The value of respect goes beyond population-level sustainability of harvests, but also shapes all aspects of people’s relationships with other species and places, including at the level of individual organisms. For example, researchers studying bears in Coastal Peoples’ territories are required to follow respectful approaches. Elsewhere, grizzly bear research commonly involves tranquilizing individuals, removing teeth for age assessment, and attaching radio collars for movement tracking, all of which are stressful and detrimental to captured individual bears (Cattet et al. 2008). This is incongruent with the respectful relationships required by Coastal Peoples. Instead, Coastal Peoples require (and employ) noninvasive approaches for research in the area, with information gleaned through passively collected hair samples without direct interactions or stresses to the bears (Bryan et al. 2013, 2014, Housty et al. 2014, Service et al. 2014, Adams et al. 2017; see also Darimont et al. 2008 for scat-based approaches). Research on tītī provides a parallel, where strong teachings are in place to protect the mana (honor) and mauri (life force) of the breeding grounds and adult individuals being studied. These teachings translate to strict controls on research activities, for example restricting when sites can be accessed, where soil can be sampled, and limiting methodologies that might affect the well-being of individual birds (Moller et al. 2009). These examples of tightly controlling research, including projects geared toward sustainability of key cultural species, in part reflect a difference of treating species with the deference required for a relative, as compared to the objectified treatment of a research subject.

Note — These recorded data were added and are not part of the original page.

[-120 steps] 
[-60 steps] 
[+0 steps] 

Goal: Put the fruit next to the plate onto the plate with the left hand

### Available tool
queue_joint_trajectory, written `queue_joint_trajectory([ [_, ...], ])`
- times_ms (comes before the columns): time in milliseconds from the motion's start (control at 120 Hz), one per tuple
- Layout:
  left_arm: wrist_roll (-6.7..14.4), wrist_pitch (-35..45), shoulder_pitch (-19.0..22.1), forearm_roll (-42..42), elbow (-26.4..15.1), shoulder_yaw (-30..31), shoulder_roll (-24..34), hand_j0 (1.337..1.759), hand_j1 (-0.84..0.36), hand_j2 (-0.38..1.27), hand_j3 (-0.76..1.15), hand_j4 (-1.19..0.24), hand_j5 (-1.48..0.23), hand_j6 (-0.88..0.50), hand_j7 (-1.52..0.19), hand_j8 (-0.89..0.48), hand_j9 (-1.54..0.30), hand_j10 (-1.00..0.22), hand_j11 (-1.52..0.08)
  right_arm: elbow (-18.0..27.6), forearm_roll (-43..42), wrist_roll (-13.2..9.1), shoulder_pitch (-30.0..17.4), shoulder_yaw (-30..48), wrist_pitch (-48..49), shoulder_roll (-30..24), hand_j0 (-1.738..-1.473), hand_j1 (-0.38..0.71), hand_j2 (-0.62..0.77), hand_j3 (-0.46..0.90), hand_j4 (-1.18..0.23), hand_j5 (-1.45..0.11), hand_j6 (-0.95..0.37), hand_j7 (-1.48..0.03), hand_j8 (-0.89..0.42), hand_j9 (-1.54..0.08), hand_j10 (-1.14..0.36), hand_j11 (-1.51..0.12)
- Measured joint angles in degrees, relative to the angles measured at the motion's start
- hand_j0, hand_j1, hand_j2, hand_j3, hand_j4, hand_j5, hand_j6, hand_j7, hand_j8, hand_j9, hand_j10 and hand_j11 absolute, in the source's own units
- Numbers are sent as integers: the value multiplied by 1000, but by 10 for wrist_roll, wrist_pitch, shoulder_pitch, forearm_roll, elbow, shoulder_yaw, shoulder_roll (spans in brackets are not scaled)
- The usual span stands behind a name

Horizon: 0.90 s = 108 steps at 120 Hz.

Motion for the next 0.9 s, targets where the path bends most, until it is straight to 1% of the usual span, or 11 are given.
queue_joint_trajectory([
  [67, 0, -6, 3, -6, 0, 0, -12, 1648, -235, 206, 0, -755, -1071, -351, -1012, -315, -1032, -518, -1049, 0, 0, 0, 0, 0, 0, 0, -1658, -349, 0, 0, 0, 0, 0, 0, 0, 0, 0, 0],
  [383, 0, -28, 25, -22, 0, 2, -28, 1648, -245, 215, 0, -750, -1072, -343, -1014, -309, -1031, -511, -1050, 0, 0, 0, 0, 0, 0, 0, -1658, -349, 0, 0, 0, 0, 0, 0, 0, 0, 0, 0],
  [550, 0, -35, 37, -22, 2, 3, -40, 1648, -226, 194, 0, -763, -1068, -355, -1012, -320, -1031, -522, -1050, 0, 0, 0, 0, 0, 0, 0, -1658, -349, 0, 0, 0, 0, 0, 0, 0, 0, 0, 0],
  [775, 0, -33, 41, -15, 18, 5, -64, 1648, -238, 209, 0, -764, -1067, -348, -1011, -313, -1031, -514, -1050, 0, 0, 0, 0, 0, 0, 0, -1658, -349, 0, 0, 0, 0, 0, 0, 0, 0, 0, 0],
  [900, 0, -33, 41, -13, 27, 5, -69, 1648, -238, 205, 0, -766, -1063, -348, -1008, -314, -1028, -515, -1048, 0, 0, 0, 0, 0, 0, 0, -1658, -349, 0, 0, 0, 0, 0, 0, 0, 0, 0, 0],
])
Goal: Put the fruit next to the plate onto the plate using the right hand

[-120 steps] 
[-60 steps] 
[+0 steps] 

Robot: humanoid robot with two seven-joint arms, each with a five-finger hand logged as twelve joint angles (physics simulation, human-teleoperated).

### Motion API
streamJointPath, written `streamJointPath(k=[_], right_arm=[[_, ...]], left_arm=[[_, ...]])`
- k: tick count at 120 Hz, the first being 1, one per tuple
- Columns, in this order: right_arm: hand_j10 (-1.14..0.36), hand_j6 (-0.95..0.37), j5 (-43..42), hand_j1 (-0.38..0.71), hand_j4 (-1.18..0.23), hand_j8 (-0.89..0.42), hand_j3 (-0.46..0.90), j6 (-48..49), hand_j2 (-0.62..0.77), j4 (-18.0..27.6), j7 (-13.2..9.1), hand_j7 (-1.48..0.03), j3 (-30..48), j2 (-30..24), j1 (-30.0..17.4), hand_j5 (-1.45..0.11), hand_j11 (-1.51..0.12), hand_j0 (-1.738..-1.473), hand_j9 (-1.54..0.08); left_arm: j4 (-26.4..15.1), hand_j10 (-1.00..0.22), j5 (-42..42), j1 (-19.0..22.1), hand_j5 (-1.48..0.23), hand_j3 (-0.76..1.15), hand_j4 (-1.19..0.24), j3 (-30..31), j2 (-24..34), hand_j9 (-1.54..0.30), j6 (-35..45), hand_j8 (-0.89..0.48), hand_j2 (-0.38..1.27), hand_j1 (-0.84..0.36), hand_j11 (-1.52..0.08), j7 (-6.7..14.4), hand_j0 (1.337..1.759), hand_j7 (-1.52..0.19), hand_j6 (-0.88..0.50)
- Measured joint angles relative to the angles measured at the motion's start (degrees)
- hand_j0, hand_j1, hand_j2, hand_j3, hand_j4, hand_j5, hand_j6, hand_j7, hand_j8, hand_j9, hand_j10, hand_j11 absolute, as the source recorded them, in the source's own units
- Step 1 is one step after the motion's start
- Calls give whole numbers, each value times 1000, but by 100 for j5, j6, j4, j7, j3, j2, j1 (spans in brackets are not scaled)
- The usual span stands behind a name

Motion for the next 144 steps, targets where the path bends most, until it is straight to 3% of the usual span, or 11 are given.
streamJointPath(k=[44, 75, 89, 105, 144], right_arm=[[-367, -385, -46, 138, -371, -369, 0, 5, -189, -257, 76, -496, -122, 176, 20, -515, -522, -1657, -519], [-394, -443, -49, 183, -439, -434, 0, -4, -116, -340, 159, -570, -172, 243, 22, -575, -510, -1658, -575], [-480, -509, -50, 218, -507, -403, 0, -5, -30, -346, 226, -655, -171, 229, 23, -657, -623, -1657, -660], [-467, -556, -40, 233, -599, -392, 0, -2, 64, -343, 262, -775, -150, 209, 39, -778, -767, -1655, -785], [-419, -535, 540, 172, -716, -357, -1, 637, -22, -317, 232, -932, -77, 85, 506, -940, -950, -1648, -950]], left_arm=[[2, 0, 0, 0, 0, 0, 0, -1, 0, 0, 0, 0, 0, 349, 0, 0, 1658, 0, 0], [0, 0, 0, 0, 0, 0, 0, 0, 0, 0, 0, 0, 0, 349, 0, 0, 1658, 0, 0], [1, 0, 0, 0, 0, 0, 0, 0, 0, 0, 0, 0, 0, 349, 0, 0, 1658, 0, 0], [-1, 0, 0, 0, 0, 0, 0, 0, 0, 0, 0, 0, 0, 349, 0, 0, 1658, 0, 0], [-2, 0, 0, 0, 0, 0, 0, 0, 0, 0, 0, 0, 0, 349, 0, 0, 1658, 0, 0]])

A corollary to respectful interactions is the requirement of reciprocity. For Māori and Coastal Peoples, this relates not only to human relatives but also to the broader environment (Ruru 2012, Turner and Spalding 2013, Comberti et al. 2015). The right to use a resource is often contingent on the responsibility to maintain it, protect it, and honor it (Roberts et al. 1995, Mihinui 2002, Stephenson 2002, Heiltsuk Tribal Council 2005, Turner 2005, White 2006, Kawharu 2010). For example, in te reo Māori, the term mana whenua, which is commonly used in Māori-Māori or Māori-Crown/local government contexts, emphasizes the mana or authority of both lands and of peoples, and the reciprocity between them (Kawharu 2000). The concept of kaitiakitanga, roughly translated as stewardship, is founded on reciprocity: “Deriving economic or social benefit from the resources gifted to them by [spiritual ancestors] must be balanced by the responsibilities and adherence to the ethic of reciprocity toward Papatūānuku and her other children” (Panelli and Tipa 2007:455).
One example of how this reciprocity plays out currently is the relationship among bears and people in the Kitasoo/Xai'xais Nation, which owns and runs the Spirit Bear Lodge, a community-led ecotourism business named after the Spirit Bear, a white-coated black bear that occurs in the region. The growth of this company has resulted in substantial benefits for the community, including improving employment and supporting cultural resurgence (Lemelin et al. 2015; Douglas Neasloss 2016, personal communication). In turn, the organization contributes to multifaceted, region-wide conservation efforts, including support of the Spirit Bear Research Foundation, which facilitates research on the conservation and ecology of bears throughout the territory and raises awareness of their importance (see https://spiritbearfoundation.com).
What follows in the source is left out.